- _SUPPLIED MATERIAL_
#####

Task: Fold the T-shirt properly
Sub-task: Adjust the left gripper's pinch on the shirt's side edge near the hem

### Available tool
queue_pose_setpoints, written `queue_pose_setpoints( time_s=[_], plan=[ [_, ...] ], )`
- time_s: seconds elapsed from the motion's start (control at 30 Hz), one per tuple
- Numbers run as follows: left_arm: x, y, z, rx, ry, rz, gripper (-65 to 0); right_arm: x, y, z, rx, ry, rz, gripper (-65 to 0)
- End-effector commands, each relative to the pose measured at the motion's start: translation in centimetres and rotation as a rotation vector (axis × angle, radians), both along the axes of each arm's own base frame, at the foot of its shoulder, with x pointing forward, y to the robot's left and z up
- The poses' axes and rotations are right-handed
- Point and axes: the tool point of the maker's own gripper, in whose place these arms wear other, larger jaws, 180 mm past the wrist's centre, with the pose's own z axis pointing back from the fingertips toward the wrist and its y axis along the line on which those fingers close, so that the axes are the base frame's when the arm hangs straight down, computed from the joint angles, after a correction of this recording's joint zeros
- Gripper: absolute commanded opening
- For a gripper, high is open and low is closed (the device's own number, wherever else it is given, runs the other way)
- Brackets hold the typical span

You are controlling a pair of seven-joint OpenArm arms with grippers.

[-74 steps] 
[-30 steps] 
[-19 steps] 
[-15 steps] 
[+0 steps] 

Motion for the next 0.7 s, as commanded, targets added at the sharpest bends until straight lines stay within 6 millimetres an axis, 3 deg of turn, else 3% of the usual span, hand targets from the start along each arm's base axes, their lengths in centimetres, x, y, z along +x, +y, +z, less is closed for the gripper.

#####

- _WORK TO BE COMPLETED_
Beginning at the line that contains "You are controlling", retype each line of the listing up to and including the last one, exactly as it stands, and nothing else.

- _ANSWER FOR THE TASK_
You are controlling a pair of seven-joint OpenArm arms with grippers.

[-74 steps] 
[-30 steps] 
[-19 steps] 
[-15 steps] 
[+0 steps] 

Motion for the next 0.7 s, as commanded, targets added at the sharpest bends until straight lines stay within 6 millimetres an axis, 3 deg of turn, else 3% of the usual span, hand targets from the start along each arm's base axes, their lengths in centimetres, x, y, z along +x, +y, +z, less is closed for the gripper.

This answer is complete.